"Ringel, Ringel, Reihe": Warum der Kinderreim nichts mit der Pest zu tun hat
Harry Jessel"Ringel, Ringel, Reihe": Warum der Kinderreim nichts mit der Pest zu tun hat
Der Kinderreim „Ringel, Ringel, Reihe“ wird seit langem mit der Großen Pest von London in Verbindung gebracht. Viele glauben, er beziehe sich auf die Symptome und Ereignisse des Ausbruchs von 1665. Doch Experten betonen, dass diese Deutung historisch nicht haltbar ist.
Erstmals schriftlich belegt wurde der Reim 1881 in England.

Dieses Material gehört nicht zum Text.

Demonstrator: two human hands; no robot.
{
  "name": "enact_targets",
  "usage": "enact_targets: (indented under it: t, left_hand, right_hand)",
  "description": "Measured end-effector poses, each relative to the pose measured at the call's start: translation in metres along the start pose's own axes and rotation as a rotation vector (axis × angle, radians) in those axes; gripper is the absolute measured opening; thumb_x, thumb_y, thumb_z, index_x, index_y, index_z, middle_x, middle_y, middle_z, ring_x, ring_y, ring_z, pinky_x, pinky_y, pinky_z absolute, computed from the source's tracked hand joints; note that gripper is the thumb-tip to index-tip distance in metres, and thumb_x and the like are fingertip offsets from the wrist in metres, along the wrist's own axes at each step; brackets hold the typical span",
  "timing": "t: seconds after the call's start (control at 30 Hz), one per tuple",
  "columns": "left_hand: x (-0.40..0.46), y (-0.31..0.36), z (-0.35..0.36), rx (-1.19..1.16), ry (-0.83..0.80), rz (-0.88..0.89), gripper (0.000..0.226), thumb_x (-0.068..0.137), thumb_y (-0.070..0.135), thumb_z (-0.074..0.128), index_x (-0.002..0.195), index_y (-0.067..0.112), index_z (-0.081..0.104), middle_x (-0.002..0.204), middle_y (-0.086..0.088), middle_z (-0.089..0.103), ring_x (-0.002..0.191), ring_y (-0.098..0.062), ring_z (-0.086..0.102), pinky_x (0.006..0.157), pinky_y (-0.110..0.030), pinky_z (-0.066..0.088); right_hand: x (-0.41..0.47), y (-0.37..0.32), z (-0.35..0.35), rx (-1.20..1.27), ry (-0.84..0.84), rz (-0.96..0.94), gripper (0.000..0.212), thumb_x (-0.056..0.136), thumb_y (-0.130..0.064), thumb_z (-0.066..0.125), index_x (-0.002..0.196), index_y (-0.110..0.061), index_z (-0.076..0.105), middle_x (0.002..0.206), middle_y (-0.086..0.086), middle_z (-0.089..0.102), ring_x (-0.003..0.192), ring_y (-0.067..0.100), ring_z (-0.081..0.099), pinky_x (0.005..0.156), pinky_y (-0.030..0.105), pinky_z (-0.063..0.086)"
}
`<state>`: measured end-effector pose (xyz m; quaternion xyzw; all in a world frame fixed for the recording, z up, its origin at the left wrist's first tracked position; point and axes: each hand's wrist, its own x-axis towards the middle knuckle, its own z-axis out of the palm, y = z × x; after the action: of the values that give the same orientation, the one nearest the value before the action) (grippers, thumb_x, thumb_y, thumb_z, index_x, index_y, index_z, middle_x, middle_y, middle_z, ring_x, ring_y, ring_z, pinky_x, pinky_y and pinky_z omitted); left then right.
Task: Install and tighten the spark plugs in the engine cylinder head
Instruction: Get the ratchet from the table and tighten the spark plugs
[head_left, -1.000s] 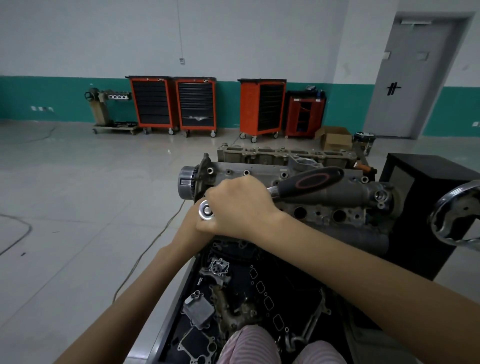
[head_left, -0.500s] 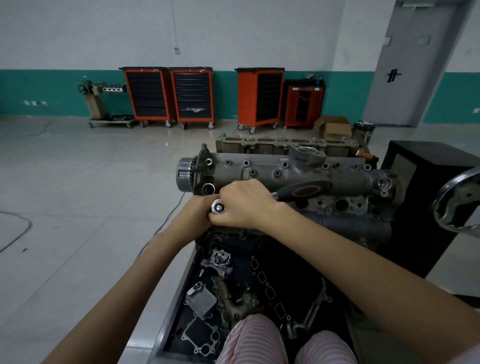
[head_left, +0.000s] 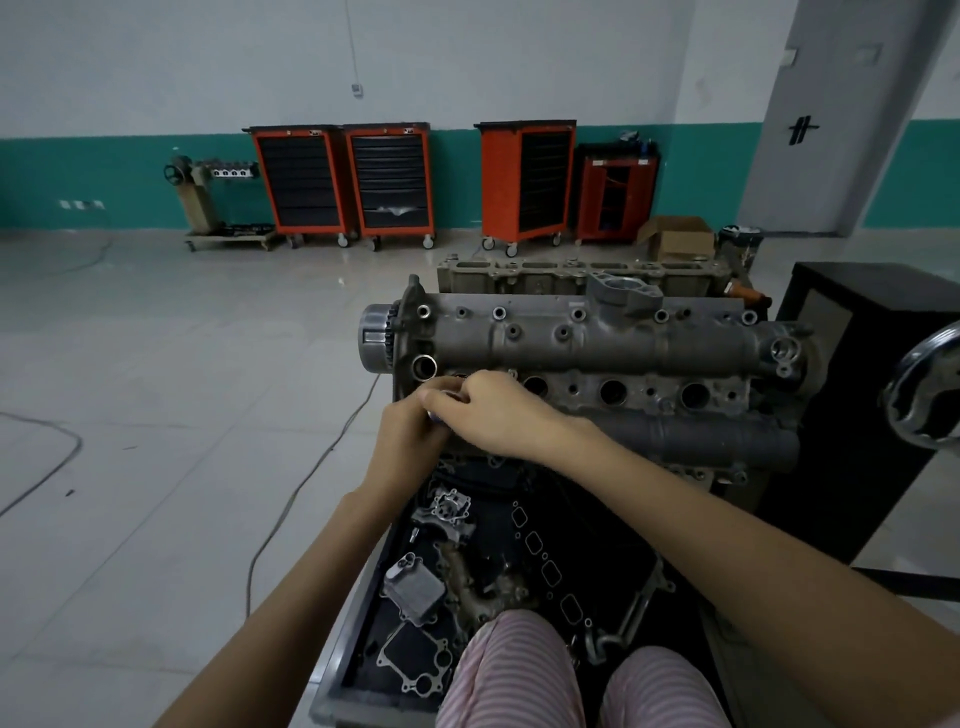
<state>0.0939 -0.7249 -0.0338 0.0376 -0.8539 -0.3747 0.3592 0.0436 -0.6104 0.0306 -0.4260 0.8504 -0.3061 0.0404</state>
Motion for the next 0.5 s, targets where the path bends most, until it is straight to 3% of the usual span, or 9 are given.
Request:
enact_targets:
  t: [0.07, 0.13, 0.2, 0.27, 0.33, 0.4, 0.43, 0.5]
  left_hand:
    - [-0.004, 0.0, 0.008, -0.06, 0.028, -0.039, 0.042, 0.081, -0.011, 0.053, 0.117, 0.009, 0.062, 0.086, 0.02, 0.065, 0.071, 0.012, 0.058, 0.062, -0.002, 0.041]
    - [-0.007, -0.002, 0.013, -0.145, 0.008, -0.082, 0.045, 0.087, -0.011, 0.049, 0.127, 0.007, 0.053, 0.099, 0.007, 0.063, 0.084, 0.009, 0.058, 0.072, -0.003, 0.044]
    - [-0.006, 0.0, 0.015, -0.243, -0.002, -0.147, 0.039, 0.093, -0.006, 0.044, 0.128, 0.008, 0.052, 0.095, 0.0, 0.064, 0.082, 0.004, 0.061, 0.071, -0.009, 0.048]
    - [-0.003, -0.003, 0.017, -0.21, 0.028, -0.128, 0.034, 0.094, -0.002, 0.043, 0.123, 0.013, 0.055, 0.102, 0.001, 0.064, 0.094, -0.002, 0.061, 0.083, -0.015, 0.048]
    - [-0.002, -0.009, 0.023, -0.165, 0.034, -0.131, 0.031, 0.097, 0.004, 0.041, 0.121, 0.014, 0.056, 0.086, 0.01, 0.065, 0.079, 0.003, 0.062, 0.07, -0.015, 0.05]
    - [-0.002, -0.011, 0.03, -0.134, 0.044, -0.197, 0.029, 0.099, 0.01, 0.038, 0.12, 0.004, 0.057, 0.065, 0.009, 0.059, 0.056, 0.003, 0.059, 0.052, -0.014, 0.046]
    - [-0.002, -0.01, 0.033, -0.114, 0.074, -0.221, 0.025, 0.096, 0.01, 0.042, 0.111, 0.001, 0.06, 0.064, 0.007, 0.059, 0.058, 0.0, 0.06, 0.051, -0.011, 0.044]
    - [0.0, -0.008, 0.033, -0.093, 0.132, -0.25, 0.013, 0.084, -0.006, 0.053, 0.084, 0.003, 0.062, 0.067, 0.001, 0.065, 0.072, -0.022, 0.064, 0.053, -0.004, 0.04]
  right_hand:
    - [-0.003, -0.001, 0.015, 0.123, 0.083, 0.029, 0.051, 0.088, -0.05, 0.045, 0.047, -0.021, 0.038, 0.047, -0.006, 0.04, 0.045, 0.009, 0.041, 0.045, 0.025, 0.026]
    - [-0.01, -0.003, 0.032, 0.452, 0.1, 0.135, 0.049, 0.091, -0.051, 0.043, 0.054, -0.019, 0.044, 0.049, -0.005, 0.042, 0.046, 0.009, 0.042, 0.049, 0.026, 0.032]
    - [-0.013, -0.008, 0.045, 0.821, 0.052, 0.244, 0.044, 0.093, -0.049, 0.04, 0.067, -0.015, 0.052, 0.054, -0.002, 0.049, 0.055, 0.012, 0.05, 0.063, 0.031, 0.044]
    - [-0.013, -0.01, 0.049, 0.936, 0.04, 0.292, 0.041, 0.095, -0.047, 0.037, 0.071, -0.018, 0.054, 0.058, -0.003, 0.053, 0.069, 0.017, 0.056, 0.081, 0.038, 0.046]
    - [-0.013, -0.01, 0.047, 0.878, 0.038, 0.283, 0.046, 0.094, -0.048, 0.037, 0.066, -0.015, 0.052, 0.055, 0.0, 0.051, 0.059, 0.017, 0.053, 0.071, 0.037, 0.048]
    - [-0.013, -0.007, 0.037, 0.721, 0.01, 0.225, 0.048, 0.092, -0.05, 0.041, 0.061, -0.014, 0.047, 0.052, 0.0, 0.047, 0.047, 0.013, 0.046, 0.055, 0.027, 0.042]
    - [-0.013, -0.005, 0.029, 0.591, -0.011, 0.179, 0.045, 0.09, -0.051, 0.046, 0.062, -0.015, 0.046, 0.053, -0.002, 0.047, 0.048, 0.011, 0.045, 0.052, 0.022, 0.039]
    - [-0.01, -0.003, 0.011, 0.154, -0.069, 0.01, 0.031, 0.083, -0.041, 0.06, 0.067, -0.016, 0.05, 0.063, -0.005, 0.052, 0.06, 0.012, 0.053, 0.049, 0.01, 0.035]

Seine Wurzeln lassen sich jedoch wahrscheinlich bis ins Deutschland des 18. Jahrhunderts zurückverfolgen, wo er als Sing- und Bewegungsspiel für Kinder entstand. Historiker vermuten, dass er jungen Menschen trotz religiöser Verbote von Tanz und Spiel eine Möglichkeit bot, sich zu vergnügen.

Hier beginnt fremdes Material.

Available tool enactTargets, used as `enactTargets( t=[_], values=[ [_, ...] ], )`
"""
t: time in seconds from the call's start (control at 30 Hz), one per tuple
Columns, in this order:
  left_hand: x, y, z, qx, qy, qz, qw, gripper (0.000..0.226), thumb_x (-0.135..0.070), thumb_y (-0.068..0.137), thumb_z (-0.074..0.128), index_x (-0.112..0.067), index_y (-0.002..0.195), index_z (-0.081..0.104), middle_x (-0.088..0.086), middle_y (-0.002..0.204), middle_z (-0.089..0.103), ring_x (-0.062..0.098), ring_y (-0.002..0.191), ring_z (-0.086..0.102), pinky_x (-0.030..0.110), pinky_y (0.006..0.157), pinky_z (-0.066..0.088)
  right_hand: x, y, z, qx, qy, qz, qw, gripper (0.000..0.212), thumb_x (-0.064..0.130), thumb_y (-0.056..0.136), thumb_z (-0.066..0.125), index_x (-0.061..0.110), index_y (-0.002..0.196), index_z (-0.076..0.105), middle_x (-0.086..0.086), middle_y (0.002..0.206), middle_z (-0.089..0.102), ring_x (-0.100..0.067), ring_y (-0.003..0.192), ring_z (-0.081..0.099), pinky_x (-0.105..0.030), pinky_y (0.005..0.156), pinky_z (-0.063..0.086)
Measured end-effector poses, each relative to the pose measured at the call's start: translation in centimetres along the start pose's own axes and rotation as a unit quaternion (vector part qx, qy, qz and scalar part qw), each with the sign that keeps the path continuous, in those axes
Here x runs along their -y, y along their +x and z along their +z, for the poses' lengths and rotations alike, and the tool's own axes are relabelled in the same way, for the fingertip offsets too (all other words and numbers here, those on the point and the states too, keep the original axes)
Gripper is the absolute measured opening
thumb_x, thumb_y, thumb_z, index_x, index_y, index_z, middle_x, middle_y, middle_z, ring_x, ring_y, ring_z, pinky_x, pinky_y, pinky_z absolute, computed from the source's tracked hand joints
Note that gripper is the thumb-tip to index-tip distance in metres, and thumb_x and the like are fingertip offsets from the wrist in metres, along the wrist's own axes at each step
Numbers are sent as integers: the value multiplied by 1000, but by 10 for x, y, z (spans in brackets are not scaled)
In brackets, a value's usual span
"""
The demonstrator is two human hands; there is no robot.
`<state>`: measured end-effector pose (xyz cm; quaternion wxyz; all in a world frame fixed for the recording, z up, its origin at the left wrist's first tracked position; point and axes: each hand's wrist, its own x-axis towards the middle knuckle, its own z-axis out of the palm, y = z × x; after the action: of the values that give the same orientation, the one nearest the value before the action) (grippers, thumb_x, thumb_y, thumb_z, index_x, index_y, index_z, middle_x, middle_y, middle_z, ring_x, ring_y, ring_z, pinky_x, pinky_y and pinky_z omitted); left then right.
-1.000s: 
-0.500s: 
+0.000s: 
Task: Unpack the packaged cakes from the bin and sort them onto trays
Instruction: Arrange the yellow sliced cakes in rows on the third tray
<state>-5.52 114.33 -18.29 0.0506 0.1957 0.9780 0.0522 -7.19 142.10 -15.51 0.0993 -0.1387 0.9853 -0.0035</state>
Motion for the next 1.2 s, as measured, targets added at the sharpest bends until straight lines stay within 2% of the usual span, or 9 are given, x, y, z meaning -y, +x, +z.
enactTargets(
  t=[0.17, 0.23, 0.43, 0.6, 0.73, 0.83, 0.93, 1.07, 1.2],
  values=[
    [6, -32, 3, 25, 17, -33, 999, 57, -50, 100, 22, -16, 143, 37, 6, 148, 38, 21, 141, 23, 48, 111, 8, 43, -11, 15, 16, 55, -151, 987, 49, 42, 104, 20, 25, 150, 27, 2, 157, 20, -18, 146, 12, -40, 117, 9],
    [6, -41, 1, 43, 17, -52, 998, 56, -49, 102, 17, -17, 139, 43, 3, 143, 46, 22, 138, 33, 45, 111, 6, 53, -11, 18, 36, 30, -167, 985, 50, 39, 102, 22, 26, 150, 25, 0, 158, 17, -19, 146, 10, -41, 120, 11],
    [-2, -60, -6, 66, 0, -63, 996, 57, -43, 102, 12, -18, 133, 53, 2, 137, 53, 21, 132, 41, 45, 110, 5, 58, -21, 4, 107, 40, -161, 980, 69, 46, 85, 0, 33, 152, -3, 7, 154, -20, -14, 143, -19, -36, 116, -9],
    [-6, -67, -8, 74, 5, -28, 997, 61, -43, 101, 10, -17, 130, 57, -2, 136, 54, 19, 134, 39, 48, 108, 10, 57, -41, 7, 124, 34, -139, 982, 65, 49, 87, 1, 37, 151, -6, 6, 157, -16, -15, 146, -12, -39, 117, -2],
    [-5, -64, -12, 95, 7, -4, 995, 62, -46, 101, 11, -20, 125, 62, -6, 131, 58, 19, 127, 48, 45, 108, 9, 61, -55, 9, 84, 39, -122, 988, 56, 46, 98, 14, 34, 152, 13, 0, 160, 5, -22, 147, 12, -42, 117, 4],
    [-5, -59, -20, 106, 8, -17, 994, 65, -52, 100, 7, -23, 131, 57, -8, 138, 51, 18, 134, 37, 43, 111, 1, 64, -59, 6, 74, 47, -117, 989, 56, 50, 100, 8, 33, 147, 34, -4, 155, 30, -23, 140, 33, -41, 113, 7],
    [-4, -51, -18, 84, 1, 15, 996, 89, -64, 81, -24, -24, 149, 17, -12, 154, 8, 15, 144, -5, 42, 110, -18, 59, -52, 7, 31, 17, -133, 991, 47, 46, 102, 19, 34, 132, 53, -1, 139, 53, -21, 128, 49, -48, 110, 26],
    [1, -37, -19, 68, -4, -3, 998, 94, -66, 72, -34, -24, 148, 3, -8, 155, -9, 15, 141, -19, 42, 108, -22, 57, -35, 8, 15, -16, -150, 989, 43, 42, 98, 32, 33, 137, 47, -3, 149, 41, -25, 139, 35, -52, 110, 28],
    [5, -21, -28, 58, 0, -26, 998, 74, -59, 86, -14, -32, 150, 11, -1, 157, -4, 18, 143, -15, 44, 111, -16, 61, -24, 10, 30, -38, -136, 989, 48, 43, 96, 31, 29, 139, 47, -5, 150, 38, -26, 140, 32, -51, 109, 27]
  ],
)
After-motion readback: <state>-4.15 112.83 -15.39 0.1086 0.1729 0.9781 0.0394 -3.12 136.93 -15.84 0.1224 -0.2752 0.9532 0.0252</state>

Die Theorie, der Reim beschreibe die Pest, tauchte erst 1961 auf. Seither hat sie sich weit verbreitet – doch es gibt keinerlei Belege dafür. Fachleute ordnen sie dem Bereich der Volksmythen zu, nicht der historischen Tatsache. Die Textfassung variiert je nach Version, und die eigentliche Bedeutung dürfte schlicht ein heiteres Kinderlied sein.
Ein Zusammenhang zwischen „Ringel, Ringel, Reihe“ und der Großen Pest ist nicht nachweisbar. Die plausibelste Erklärung bleibt, dass es sich um ein harmloses Spiel für Jugendliche handelte. Beliebt ist der Reim bis heute – seine Herkunft jedoch weiter ungewiss.